The input
▬▬▬▬▬▬▬▬▬▬

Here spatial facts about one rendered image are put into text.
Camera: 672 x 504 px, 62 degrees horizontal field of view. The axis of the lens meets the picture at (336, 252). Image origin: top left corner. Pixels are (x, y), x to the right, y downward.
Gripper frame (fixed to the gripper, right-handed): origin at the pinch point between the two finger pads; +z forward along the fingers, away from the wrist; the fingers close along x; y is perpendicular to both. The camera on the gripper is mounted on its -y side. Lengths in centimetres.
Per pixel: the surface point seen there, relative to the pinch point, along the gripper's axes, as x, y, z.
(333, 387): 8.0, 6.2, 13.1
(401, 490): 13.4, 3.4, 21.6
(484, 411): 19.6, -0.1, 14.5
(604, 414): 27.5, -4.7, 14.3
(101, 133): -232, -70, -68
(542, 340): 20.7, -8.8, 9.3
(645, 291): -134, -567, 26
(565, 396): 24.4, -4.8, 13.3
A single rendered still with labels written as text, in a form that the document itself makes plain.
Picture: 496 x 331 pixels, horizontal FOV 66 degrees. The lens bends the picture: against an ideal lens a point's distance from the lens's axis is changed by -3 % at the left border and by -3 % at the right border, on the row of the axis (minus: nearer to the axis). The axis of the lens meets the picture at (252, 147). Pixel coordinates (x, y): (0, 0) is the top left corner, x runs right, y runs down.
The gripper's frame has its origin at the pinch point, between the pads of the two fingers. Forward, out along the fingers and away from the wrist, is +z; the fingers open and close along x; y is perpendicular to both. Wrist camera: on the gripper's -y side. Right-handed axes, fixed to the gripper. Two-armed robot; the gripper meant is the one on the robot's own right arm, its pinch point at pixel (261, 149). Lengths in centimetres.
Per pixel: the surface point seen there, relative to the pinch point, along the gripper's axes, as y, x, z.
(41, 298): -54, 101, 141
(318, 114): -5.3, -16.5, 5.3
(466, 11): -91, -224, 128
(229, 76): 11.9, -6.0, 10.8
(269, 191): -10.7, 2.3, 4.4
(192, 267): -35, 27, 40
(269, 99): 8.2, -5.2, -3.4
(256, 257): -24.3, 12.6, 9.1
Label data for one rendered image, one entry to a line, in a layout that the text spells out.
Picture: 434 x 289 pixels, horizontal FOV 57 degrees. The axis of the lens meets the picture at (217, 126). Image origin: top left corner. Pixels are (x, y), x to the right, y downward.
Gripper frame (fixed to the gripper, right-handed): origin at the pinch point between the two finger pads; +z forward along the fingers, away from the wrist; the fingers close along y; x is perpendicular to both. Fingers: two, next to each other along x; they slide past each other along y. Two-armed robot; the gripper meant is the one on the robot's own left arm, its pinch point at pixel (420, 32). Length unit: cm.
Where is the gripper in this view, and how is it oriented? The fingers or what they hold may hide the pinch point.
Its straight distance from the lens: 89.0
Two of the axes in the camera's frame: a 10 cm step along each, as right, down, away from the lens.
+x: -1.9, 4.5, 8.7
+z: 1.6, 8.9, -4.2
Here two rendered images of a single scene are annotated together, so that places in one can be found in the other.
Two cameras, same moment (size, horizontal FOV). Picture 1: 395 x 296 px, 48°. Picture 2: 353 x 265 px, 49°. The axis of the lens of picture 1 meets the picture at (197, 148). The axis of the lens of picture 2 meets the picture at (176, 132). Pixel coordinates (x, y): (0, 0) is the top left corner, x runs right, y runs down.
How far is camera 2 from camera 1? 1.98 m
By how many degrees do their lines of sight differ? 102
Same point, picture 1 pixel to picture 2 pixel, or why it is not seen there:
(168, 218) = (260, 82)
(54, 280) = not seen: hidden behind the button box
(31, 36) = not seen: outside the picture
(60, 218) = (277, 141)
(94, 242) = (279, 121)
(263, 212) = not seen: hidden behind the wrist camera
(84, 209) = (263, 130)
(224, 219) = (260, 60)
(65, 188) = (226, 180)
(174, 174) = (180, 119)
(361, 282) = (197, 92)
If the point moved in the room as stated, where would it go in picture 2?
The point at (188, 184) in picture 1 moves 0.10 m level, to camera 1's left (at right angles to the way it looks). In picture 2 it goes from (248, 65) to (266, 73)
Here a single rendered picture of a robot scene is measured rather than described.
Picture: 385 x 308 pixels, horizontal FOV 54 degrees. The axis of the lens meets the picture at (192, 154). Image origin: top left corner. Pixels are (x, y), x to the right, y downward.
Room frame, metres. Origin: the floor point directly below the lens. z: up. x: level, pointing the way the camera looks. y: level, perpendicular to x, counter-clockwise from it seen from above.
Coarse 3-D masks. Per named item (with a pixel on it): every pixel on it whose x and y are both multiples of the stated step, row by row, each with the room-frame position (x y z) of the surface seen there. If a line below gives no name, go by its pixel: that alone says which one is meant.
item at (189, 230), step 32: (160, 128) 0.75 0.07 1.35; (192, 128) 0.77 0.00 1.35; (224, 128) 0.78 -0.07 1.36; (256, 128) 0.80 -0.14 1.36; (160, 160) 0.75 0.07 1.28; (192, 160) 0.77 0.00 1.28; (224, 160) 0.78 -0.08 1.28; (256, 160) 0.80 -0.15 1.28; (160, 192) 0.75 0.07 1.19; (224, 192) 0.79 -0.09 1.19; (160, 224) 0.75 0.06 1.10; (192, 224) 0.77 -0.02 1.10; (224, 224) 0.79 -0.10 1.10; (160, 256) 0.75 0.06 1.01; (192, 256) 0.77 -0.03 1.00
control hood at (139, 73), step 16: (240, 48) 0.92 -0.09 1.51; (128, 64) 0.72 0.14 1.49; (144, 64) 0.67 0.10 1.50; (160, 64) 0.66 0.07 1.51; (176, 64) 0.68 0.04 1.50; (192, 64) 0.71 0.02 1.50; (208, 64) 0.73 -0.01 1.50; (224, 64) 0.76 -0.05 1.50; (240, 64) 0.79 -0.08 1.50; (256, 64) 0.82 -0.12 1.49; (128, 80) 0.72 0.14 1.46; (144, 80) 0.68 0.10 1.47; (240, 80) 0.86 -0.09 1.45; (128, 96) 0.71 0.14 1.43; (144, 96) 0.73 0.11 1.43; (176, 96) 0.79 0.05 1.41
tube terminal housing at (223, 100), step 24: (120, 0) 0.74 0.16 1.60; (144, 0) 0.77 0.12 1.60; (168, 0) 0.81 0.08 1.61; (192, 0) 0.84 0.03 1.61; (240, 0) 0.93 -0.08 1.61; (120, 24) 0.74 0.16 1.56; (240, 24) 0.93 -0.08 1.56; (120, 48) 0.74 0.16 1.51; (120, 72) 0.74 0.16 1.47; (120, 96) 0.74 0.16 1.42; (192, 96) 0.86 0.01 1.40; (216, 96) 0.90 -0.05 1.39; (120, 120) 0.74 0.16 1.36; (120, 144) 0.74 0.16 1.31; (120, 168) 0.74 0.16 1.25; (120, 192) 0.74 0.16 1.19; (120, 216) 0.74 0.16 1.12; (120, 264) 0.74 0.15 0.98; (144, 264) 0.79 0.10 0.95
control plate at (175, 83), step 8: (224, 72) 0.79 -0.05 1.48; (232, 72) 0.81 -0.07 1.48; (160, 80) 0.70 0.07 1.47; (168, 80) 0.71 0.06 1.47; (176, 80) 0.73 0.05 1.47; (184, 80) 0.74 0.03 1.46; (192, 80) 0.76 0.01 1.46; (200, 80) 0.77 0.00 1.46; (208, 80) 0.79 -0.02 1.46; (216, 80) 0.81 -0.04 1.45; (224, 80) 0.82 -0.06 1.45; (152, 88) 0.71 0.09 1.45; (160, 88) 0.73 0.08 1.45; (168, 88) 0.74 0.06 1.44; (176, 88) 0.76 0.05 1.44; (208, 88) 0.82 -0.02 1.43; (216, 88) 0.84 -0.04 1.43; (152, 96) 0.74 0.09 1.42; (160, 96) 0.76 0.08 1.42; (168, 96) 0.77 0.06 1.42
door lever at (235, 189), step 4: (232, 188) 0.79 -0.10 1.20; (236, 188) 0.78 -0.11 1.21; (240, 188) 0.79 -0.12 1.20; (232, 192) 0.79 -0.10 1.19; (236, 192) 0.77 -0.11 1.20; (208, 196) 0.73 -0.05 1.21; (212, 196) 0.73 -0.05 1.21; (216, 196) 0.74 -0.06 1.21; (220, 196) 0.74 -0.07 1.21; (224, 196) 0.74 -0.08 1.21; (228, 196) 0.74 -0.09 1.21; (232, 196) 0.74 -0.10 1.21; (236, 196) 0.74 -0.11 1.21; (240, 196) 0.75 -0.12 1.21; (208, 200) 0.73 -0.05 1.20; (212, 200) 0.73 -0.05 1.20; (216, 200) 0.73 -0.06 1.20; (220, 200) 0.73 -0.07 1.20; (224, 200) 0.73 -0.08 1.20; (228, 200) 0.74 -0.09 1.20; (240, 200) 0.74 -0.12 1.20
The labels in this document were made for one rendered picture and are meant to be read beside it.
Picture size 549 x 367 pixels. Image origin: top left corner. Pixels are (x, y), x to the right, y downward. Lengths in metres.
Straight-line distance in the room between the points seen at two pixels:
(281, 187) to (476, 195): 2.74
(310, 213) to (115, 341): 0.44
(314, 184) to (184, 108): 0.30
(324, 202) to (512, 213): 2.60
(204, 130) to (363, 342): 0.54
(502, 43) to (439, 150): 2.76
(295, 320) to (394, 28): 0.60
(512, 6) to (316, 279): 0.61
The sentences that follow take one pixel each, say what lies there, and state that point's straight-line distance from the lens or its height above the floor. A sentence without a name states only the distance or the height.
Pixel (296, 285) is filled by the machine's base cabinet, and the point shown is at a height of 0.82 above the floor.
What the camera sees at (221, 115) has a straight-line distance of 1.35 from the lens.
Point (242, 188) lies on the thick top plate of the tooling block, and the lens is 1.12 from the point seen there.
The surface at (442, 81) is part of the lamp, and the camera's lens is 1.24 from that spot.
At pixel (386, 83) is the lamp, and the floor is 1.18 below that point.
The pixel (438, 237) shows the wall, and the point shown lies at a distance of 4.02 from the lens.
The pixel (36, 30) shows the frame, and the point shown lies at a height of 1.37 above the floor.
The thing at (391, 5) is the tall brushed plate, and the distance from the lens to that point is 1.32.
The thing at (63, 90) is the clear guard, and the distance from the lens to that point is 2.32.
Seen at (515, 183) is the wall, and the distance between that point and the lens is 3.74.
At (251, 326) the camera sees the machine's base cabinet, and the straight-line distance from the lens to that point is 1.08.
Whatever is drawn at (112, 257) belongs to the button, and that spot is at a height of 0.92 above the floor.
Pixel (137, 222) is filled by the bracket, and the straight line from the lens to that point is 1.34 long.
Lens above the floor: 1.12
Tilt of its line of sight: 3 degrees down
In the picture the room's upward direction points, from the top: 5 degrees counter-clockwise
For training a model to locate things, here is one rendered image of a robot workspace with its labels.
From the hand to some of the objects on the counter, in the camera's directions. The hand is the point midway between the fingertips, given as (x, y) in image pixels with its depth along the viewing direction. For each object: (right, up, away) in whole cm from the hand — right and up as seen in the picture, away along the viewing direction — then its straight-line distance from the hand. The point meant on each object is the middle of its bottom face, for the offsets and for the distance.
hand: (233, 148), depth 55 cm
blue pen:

▬▬▬▬▬▬▬▬▬▬

Problem to work on
Lines with the word "button" in the data need counting; report the count alone.

Your response
2